**The task:** Return the records exactly, keeping every line as it is.

Data entries:
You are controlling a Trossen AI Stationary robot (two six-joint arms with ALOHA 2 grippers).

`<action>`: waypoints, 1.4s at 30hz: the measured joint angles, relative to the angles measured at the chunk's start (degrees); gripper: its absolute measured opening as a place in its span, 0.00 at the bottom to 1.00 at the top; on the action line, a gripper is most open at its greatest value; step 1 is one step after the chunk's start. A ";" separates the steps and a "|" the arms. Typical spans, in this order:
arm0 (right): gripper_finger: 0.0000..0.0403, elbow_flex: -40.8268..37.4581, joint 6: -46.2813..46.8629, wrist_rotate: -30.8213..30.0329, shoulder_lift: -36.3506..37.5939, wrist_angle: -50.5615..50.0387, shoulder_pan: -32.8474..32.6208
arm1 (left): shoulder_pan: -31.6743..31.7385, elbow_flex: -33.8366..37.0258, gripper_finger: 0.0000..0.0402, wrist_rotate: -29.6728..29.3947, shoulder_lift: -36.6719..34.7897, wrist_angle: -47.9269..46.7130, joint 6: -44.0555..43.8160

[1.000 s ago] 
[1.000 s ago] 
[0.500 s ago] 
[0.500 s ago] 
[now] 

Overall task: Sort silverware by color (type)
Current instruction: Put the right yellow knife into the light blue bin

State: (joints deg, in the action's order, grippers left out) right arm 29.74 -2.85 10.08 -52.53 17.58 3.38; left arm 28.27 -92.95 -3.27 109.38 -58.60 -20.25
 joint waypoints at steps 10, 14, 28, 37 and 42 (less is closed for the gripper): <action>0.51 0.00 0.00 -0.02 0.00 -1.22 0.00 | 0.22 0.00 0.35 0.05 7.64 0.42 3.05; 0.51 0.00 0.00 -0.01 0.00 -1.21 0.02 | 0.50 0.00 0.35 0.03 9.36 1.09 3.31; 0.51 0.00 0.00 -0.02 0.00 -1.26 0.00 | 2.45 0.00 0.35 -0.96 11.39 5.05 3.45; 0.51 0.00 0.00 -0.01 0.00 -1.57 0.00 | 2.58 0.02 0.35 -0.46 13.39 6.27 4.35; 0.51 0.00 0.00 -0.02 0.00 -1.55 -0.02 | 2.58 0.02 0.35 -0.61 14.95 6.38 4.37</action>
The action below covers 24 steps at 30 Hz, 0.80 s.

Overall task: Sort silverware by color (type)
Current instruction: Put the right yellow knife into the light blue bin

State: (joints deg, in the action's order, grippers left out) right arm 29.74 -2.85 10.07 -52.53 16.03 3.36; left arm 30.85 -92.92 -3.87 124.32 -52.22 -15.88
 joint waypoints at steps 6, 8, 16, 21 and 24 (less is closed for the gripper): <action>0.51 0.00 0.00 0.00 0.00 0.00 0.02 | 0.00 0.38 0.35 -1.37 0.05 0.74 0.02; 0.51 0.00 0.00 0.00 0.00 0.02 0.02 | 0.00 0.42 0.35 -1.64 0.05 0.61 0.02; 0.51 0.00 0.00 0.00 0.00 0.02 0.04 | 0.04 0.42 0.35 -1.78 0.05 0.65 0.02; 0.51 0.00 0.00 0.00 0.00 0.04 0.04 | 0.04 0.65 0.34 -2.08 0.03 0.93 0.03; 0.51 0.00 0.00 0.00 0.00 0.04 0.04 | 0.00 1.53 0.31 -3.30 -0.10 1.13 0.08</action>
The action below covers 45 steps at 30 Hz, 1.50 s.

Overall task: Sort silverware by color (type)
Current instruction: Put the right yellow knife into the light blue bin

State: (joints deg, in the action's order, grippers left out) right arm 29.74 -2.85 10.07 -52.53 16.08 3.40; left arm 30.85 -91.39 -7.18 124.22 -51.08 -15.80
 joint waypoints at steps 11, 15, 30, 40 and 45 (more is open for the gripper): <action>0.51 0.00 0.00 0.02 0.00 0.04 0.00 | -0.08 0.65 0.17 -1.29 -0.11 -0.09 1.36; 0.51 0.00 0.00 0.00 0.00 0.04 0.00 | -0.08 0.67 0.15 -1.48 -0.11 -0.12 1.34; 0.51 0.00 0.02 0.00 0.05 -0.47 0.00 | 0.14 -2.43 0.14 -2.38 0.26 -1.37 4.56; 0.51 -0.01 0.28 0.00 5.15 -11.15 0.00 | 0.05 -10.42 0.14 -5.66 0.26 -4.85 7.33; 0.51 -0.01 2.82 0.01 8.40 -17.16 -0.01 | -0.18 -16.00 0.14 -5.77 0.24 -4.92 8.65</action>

**Answer box:**
You are controlling a Trossen AI Stationary robot (two six-joint arms with ALOHA 2 grippers).

`<action>`: waypoints, 1.4s at 30hz: the measured joint angles, relative to the angles measured at the chunk's start (degrees); gripper: its absolute measured opening as a place in its span, 0.00 at the bottom to 1.00 at the top; on the action line, a gripper is most open at its greatest value; step 1 is one step after the chunk's start. A ";" separates the steps and a "|" the arms. Typical spans, in this order:
arm0 (right): gripper_finger: 0.0000..0.0403, elbow_flex: -40.8268..37.4581, joint 6: -46.2813..46.8629, wrist_rotate: -30.8213..30.0329, shoulder_lift: -36.3506..37.5939, wrist_angle: -50.5615..50.0387, shoulder_pan: -32.8474..32.6208
arm1 (left): shoulder_pan: -31.6743..31.7385, elbow_flex: -33.8366..37.0258, gripper_finger: 0.0000..0.0402, wrist_rotate: -29.6728..29.3947, shoulder_lift: -36.6719..34.7897, wrist_angle: -47.9269..46.7130, joint 6: -44.0555..43.8160

[1.000 s ago] 
[1.000 s ago] 
[0.500 s ago] 
[0.500 s ago] 
[now] 

Overall task: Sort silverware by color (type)
Current instruction: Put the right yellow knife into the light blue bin

State: (joints deg, in the action's order, grippers left out) right arm 29.74 -2.85 10.08 -52.53 17.58 3.38; left arm 28.27 -92.95 -3.27 109.38 -58.60 -20.25
 joint waypoints at steps 10, 14, 28, 37 and 42 (less is closed for the gripper): <action>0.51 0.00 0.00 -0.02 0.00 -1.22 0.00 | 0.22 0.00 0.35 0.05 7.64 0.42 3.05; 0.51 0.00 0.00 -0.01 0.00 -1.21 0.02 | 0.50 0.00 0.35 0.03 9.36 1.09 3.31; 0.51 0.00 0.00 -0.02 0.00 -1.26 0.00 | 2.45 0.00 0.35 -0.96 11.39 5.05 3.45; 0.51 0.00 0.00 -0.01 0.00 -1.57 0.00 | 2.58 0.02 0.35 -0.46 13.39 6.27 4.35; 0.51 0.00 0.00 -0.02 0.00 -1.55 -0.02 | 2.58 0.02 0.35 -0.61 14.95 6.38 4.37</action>
The action below covers 24 steps at 30 Hz, 0.80 s.

Overall task: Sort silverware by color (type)
Current instruction: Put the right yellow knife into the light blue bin

State: (joints deg, in the action's order, grippers left out) right arm 29.74 -2.85 10.07 -52.53 16.03 3.36; left arm 30.85 -92.92 -3.87 124.32 -52.22 -15.88
 joint waypoints at steps 6, 8, 16, 21 and 24 (less is closed for the gripper): <action>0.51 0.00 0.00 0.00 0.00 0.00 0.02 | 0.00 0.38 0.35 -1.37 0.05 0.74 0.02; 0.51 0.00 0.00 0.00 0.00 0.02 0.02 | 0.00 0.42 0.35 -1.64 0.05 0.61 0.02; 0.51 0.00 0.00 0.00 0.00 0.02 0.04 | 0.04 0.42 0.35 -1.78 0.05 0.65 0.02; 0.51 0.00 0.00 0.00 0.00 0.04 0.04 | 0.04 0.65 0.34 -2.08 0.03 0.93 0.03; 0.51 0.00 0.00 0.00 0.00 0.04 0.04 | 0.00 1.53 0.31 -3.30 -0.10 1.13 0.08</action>
The action below covers 45 steps at 30 Hz, 1.50 s.

Overall task: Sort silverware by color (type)
Current instruction: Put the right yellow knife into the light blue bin

State: (joints deg, in the action's order, grippers left out) right arm 29.74 -2.85 10.07 -52.53 16.08 3.40; left arm 30.85 -91.39 -7.18 124.22 -51.08 -15.80
 joint waypoints at steps 11, 15, 30, 40 and 45 (more is open for the gripper): <action>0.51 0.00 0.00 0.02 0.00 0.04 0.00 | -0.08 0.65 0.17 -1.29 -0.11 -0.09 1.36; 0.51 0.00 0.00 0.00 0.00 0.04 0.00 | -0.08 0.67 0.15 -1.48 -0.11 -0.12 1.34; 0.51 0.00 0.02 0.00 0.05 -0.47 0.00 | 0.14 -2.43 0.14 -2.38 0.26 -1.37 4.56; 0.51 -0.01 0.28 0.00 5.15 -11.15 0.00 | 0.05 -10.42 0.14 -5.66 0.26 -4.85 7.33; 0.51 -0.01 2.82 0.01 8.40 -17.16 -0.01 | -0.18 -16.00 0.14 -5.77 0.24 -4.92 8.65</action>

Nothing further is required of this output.